The report pegged the cost of adding storage to PV on the order of $700-1,300/kWh of storage capacity and the present-value benefit to the host customer of roughly $500-1,000/kWh.
Berkeley Lab’s Behind-the-Meter Solar+Storage: Market Data and Trends report said that through year-end 2020, roughly 550 MW of storage has been paired with solar in behind-the-meter (BTM) applications, mostly in the residential sector, and the “vast majority” in California.
The report said that roughly 6% of all U.S. residential PV systems installed in 2020 and 2% of non-residential PV systems included storage, though much higher rates have been realized within individual states and utility service territories.
Hawaii had “by far” the highest storage attachment rate of any state, the report said, at 80% residential and 40% non-residential. It credited the rate to net metering reforms that incentivize self consumption. California was second with attachment rates of 8% for residential and 2% for non-residential. Deployment there was largely driven by incentives and wildfire resilience issues.
In select pockets, attachment rates were 10-20%, including in areas served by Arizona’s Salt River Project and Washington State’s Puget Sound Energy.
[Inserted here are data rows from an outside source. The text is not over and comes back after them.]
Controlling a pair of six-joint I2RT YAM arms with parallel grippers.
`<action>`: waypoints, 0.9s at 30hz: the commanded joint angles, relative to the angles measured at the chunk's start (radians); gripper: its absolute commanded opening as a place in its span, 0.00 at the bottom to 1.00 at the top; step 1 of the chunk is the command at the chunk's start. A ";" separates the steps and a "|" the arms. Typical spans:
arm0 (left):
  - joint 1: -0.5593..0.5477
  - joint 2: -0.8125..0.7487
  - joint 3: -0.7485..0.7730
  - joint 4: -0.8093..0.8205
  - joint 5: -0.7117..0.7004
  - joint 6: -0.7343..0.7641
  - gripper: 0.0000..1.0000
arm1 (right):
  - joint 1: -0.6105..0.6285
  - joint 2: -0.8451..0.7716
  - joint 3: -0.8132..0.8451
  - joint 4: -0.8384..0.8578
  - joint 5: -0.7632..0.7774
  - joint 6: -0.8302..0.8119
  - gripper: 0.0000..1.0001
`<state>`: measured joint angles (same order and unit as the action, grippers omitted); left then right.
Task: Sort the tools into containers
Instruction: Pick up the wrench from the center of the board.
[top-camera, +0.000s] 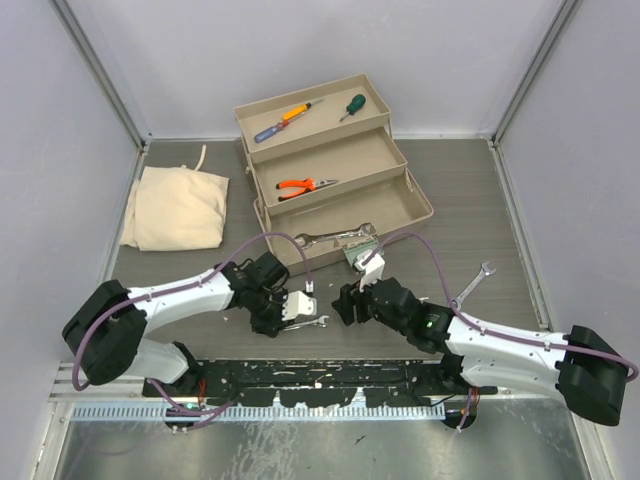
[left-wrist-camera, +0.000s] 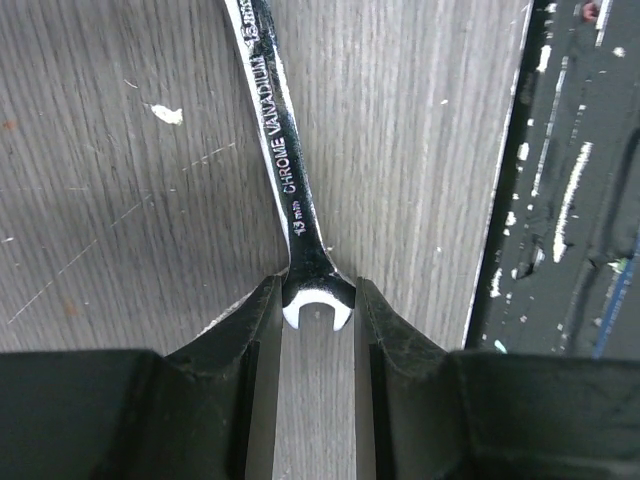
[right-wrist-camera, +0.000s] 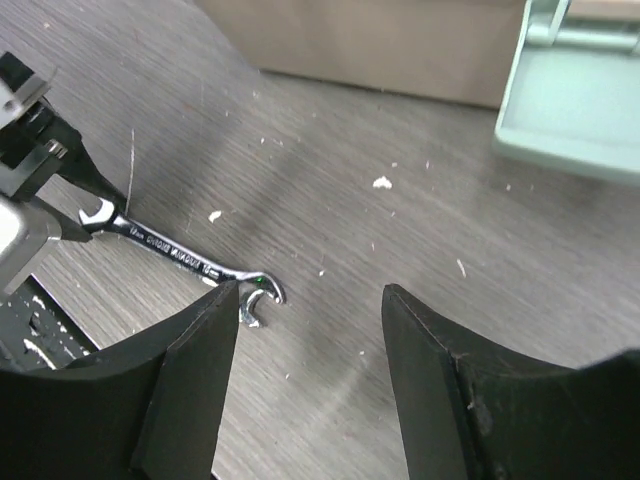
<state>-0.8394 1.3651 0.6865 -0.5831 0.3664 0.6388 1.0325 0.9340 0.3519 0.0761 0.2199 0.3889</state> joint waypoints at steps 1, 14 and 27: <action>0.051 0.016 0.072 -0.086 0.140 0.071 0.03 | 0.000 -0.042 -0.038 0.223 0.016 -0.172 0.64; 0.116 0.112 0.151 -0.150 0.210 0.144 0.03 | 0.092 0.080 -0.019 0.251 -0.224 -0.589 0.59; 0.128 0.109 0.149 -0.146 0.221 0.145 0.03 | 0.275 0.303 -0.022 0.422 -0.096 -0.917 0.58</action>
<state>-0.7193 1.4826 0.8024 -0.7177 0.5446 0.7696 1.2732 1.1797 0.3008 0.3767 0.0402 -0.3855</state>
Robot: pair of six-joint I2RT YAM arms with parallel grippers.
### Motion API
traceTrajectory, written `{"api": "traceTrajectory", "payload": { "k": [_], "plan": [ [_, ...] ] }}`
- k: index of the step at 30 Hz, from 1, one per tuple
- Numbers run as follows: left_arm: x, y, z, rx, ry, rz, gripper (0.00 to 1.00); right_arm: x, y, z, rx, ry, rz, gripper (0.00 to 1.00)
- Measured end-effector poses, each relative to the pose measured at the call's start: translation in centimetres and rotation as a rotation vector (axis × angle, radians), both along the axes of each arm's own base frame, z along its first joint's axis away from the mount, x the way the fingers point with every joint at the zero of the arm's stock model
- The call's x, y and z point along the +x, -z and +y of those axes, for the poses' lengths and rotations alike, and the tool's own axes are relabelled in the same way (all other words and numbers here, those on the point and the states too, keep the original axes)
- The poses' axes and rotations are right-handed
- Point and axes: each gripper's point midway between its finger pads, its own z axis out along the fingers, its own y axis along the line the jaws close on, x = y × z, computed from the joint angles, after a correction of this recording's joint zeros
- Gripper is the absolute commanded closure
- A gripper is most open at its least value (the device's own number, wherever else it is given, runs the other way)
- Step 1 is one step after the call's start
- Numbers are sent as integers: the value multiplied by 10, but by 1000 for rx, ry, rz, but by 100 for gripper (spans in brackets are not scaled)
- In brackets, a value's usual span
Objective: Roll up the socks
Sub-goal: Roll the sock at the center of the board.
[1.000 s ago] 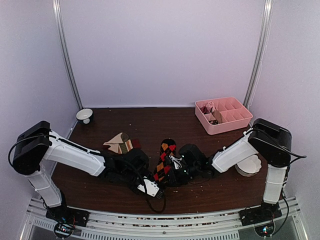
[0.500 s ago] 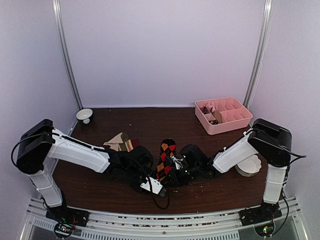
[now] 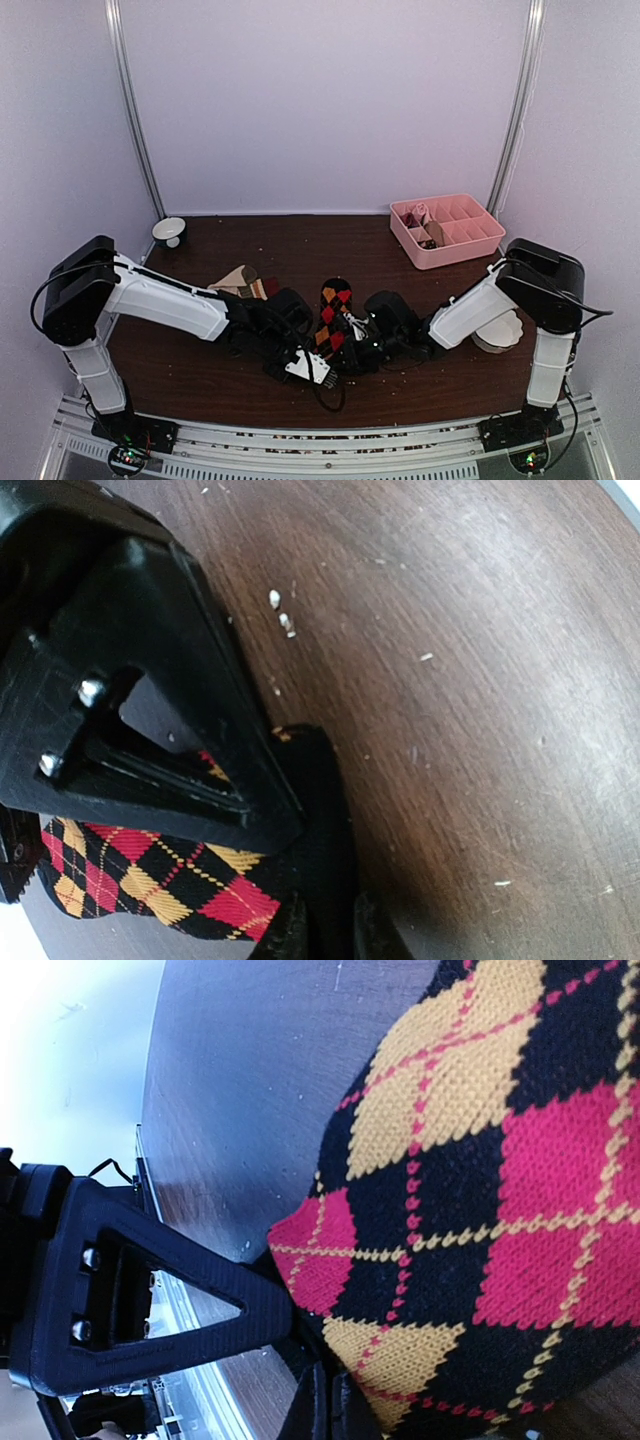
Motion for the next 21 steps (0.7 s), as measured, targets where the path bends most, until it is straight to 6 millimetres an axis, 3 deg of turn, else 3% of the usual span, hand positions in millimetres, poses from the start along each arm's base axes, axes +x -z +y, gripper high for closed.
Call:
{"api": "traceTrajectory", "payload": {
  "k": [3,7,9,16,18,19,21],
  "plan": [
    [-1,1,1,2,-9,15,90,0,0,0,6,3,0,89],
    [0,3,-1,15,-37,74,97,-1,-8,-1,27,1,-25,57],
    [3,3,-5,13,-61,138,100,-2,-12,-5,30,7,-39,47],
    [8,3,-1,19,-160,384,100,-2,-18,-35,-7,52,-169,41],
    [3,2,4,37,-178,440,100,0,-19,-49,-48,81,-224,22],
    [0,2,6,46,-185,462,100,2,-21,-57,-68,104,-255,4],
    [-8,2,11,74,-197,515,100,6,-28,-75,-105,154,-336,1]
  ]
}}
Among paired residential systems installed in 2020, most used a single 5 kW battery with either 9.3 kWh (LG Chem RESU 10H) or 13.5 kWh (Tesla Powerwall) of storage capacity. The report said that the portion of systems installed with multiple batteries has been steadily growing (40% in 2020). Most residential systems have the ability to store 30-80% of average daily PV generation, depending on the relative size of the PV and storage components.